Pelvic US examination and MR imaging for all abnormalities had an overall sensitivity of 57% and 77%, specificity of 50% and 33%, a positive predictive value of 89% and 83%, and a negative predictive value of 14% and 25%, respectively. Pelvic US examination and MR imaging correctly diagnosed septate uterus in 2/6 cases (33%) and 3/6 cases (50%), respectively. This abnormality was most commonly misdiagnosed as a normal or bicornuate uterine cavity. For bicornuate uterus, pelvic US and MR, however, correctly diagnosed 6/6 cases (100%) and 5/6 cases (83%), respectively. Accurate diagnoses were made for bicornuate uteri using either modality owing mainly to the presence of a characteristic fundal notch. US examination was nonspecific for unicornuate uterus (0/2 cases diagnosed), defining only a single cavity, but without sufficient details of adnexal regions. MR imaging of unicornuate uteri, however, provided detailed images of both uterine cavity configuration (2/2 cases diagnosed) and adnexal anatomy.

CONCLUSIONS

Our data suggest that pelvic US examination and MR imaging are not sufficiently accurate to qualify as sole diagnostic studies for septate uteri. Though less expensive and less invasive than diagnostic laparoscopy, they do not provide a sufficiently sensitive and specific method to differentiate septate from bicornuate uteri, a critical aspect for surgical planning. Though more costly, diagnostic laparoscopy appears to be the most accurate diagnostic study for the assessment of uterine anatomy and definition of müllerian abnormalities.

摘要

目的

本研究的目的是前瞻性比较盆腔超声检查和磁共振成像在评估苗勒管异常方面的准确性。

患者与方法

16例先天性苗勒管缺陷患者接受了超声检查、磁共振成像、诊断性腹腔镜检查和宫腔镜检查。异常情况包括单角子宫(n = 2)、双角子宫(n = 6)和纵隔子宫(n = 6),以及伴有纵隔阴道的正常子宫(n = 2)。苗勒管异常患者在子宫输卵管造影或临床检查发现子宫、宫颈和/或阴道先天性异常后前来就诊。所有患者均通过腹腔镜和宫腔镜检查对这些影像学表现进行了确认。

结果

盆腔超声检查和磁共振成像对所有异常情况的总体敏感性分别为57%和77%,特异性分别为50%和33%,阳性预测值分别为89%和83%,阴性预测值分别为14%和25%。
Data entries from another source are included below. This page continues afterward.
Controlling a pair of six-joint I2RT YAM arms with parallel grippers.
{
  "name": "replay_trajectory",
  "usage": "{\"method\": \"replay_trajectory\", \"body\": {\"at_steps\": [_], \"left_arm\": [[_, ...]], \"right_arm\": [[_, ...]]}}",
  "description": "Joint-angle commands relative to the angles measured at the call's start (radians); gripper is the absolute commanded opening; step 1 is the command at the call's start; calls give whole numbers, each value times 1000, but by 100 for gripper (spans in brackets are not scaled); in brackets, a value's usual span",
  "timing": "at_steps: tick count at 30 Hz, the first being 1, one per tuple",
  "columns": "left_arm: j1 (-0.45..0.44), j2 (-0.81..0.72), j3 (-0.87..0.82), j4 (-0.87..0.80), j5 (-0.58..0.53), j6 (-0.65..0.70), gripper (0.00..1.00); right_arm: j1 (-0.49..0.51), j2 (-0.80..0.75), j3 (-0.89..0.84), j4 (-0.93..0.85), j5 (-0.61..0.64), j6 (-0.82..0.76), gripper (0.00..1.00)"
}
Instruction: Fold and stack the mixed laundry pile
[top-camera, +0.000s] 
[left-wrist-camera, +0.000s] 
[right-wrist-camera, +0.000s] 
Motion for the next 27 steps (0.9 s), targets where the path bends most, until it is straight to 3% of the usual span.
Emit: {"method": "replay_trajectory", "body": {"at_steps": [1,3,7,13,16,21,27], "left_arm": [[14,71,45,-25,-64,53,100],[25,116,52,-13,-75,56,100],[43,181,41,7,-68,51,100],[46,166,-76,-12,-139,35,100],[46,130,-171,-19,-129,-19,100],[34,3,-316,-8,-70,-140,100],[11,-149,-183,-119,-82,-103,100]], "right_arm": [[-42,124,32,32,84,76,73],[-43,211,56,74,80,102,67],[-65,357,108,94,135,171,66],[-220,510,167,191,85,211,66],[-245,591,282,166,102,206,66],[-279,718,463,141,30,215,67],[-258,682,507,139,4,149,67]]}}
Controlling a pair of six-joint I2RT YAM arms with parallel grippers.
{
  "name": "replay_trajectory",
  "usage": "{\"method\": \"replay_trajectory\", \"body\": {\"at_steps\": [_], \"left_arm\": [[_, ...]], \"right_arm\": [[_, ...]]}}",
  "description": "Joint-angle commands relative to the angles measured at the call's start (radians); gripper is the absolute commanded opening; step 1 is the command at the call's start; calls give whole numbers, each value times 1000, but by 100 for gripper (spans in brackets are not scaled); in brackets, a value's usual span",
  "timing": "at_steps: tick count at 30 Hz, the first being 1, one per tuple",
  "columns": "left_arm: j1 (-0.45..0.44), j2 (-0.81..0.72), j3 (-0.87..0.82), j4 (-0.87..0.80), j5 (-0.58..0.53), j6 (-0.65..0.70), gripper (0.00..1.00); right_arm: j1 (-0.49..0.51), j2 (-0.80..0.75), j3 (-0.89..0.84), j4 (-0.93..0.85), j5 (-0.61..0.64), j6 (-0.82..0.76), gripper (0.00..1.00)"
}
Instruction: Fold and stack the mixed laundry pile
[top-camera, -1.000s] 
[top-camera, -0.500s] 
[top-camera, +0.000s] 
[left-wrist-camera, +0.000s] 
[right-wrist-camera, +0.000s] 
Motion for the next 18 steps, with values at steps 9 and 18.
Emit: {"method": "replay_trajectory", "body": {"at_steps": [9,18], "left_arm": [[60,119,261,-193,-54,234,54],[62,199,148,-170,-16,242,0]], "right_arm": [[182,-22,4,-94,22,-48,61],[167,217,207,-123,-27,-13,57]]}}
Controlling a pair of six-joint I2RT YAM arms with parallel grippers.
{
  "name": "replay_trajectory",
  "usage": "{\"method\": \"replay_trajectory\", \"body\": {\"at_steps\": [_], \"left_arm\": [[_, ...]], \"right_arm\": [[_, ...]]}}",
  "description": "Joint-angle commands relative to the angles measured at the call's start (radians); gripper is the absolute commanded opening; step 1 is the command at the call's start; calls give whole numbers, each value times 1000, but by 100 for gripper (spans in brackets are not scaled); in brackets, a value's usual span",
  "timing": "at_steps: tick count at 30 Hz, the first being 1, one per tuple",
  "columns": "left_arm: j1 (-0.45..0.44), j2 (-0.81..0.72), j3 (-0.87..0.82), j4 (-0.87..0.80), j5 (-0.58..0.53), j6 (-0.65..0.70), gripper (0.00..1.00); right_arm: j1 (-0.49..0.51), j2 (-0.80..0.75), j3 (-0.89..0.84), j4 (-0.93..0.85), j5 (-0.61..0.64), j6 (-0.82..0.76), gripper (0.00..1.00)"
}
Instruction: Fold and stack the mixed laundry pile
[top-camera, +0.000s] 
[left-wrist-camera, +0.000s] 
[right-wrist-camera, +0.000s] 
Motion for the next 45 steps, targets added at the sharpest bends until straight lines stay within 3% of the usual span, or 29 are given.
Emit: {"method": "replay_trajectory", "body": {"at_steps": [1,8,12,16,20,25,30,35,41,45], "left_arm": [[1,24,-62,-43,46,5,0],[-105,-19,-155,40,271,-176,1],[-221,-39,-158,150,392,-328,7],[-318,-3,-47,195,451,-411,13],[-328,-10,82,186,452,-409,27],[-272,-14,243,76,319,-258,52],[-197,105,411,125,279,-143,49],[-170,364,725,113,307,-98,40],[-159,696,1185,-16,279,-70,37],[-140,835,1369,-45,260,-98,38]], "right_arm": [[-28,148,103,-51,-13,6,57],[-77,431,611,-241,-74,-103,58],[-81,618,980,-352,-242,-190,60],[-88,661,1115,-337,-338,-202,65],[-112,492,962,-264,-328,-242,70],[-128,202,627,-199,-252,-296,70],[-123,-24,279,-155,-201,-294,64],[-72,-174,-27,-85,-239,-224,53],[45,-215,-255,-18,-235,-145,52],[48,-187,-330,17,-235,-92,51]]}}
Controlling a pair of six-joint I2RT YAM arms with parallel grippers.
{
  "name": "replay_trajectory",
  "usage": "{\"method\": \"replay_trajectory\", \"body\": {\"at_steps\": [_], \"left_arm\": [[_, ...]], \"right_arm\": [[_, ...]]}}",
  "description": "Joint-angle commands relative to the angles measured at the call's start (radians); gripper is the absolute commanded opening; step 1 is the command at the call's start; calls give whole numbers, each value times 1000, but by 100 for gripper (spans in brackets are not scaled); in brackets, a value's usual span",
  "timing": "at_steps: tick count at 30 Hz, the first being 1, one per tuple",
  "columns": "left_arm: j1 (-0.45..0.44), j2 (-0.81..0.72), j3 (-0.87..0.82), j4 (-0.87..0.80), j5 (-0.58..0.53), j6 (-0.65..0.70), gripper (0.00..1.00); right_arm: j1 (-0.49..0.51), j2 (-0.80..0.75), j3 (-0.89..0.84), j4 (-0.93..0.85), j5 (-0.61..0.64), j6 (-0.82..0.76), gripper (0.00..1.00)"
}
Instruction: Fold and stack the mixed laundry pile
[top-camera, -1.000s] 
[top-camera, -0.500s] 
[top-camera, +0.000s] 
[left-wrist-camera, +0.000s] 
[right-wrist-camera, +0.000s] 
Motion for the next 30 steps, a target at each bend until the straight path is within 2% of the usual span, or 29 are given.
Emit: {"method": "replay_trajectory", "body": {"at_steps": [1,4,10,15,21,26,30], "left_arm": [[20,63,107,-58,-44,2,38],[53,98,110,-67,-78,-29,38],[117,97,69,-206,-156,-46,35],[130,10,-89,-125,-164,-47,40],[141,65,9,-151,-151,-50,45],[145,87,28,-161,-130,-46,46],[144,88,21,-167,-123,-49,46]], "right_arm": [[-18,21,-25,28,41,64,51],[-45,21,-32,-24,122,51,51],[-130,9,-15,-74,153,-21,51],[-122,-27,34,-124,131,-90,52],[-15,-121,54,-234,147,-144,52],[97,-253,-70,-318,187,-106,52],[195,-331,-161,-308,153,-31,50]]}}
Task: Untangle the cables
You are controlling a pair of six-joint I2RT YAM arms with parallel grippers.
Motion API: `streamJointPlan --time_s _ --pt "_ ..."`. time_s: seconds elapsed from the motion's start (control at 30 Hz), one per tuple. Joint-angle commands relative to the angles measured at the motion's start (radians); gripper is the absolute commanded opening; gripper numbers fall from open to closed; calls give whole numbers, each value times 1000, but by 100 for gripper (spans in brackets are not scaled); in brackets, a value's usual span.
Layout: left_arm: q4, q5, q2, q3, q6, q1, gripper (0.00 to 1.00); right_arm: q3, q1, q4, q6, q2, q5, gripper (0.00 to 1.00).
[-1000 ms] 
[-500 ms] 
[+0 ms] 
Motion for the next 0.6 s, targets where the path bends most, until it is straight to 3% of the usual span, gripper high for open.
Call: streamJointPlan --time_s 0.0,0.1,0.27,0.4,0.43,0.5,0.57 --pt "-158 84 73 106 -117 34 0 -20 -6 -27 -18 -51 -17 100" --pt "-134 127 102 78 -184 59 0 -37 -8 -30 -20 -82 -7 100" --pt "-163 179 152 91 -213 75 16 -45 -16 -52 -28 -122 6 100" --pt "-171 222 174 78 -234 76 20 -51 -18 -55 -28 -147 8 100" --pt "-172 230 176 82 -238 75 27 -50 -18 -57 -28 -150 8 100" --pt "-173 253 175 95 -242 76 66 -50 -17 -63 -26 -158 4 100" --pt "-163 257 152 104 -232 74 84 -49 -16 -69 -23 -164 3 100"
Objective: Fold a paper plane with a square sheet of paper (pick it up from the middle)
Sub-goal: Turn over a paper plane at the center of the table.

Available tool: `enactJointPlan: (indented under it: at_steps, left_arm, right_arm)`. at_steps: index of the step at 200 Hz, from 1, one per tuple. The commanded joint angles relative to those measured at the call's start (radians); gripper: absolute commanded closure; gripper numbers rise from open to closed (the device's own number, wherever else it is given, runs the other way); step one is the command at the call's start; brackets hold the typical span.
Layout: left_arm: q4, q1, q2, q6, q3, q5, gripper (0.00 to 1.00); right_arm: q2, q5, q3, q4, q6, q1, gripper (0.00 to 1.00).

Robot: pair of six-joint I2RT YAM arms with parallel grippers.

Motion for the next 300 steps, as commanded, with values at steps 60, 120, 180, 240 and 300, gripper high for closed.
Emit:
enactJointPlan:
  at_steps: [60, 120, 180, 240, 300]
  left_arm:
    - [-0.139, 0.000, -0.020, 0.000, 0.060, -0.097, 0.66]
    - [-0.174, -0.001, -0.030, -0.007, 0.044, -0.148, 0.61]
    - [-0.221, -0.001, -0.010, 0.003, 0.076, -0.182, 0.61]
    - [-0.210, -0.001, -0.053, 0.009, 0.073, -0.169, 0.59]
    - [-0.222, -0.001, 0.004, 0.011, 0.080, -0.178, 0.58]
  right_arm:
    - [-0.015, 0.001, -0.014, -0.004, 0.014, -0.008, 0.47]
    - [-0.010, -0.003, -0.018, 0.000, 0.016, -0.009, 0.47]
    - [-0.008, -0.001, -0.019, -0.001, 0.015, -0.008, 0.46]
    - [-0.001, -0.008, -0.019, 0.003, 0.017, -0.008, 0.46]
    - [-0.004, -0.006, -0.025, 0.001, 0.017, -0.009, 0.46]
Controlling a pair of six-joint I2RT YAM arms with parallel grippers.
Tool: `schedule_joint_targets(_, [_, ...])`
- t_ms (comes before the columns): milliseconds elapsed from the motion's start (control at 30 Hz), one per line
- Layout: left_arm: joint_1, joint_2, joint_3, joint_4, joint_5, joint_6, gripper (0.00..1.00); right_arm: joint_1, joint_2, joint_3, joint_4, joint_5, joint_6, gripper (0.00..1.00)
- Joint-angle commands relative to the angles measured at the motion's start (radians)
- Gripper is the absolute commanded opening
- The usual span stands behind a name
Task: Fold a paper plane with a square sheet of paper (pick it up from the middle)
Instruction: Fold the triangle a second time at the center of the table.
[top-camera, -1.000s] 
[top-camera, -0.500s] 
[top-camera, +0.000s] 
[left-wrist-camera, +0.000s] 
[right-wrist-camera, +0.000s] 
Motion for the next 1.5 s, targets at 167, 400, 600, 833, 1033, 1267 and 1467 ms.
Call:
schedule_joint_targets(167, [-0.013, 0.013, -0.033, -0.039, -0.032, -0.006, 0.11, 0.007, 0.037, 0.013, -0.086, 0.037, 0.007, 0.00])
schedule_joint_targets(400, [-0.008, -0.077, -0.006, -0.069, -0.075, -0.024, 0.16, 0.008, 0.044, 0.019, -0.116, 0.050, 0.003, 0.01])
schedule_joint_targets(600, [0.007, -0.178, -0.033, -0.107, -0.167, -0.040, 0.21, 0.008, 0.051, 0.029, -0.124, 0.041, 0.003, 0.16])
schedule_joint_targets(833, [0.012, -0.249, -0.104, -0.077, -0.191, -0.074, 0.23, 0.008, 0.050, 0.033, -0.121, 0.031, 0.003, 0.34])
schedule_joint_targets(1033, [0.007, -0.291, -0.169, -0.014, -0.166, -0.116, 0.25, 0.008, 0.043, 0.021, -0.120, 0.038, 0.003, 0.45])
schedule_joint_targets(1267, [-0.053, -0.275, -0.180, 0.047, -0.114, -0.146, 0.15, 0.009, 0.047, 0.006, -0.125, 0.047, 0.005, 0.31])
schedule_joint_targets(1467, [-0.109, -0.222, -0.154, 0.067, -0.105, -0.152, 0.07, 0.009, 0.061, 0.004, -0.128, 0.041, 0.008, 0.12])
盆腔超声检查和磁共振成像分别在2/6例(33%)和3/6例(50%)中正确诊断出纵隔子宫。这种异常最常被误诊为正常或双角子宫腔。然而,对于双角子宫,盆腔超声和磁共振成像分别正确诊断出6/6例(100%)和5/6例(83%)。由于存在特征性的宫底切迹,两种检查方法对双角子宫均能做出准确诊断。超声检查对单角子宫不具有特异性(0/2例诊断),仅显示单个宫腔,但对附件区域的细节显示不足。然而,单角子宫的磁共振成像提供了子宫腔形态(2/2例诊断)和附件解剖结构的详细图像。

结论

我们的数据表明,盆腔超声检查和磁共振成像作为纵隔子宫的唯一诊断性检查不够准确。虽然它们比诊断性腹腔镜检查成本更低、侵入性更小,但它们没有提供一种足够敏感和特异的方法来区分纵隔子宫和双角子宫,而这对于手术规划至关重要。虽然成本更高,但诊断性腹腔镜检查似乎是评估子宫解剖结构和明确苗勒管异常最准确的诊断性检查。